■ **Exercise details**
Sift through the material below and return the lines with "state".

┏━━

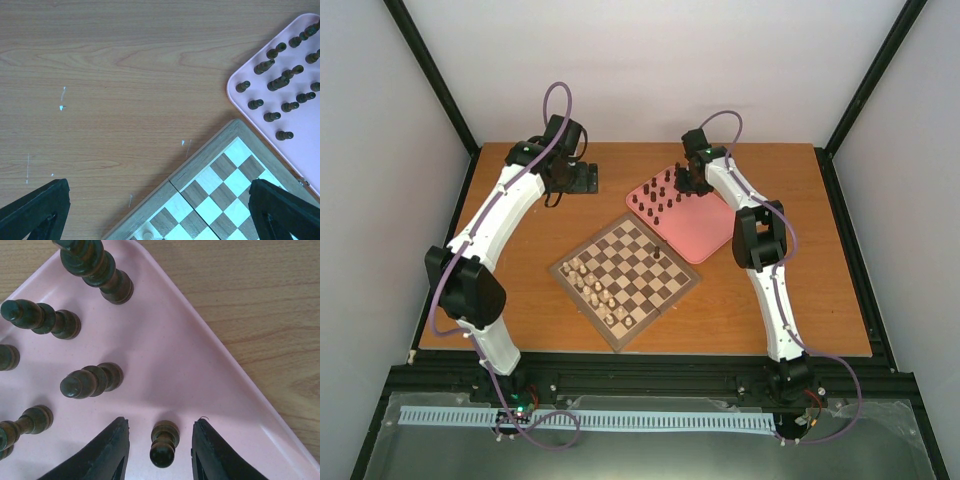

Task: Set up the chess pieces on the board
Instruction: Pick up the chess piece from the storage box.

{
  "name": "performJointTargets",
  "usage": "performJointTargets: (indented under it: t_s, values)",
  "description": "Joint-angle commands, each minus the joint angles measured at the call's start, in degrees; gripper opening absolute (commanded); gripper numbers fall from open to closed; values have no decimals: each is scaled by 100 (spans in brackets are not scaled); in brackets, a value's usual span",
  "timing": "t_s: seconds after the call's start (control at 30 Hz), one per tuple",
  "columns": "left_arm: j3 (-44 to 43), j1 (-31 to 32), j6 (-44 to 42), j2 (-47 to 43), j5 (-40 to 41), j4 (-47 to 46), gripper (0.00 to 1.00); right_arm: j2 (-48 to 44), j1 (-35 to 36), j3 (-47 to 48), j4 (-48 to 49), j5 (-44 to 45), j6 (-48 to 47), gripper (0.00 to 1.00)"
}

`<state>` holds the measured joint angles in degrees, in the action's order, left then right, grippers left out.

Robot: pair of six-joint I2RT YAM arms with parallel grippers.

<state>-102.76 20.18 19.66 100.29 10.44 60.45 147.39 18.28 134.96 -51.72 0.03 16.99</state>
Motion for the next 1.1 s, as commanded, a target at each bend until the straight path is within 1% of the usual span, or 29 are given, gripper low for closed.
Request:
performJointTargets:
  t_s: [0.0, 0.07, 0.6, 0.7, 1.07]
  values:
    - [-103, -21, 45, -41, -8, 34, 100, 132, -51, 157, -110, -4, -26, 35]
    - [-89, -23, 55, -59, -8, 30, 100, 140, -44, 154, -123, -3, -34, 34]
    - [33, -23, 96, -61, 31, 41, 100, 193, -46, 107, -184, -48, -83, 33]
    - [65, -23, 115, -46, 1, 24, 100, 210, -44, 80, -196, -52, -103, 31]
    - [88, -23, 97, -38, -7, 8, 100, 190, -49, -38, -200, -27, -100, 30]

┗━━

■ **Task response**
`<state>` holds the measured joint angles in degrees, in the action's order, left then right, grippers left out.
<state>-102.76 20.18 19.66 100.29 10.44 60.45 147.39 18.28 134.96 -51.72 0.03 16.99</state>

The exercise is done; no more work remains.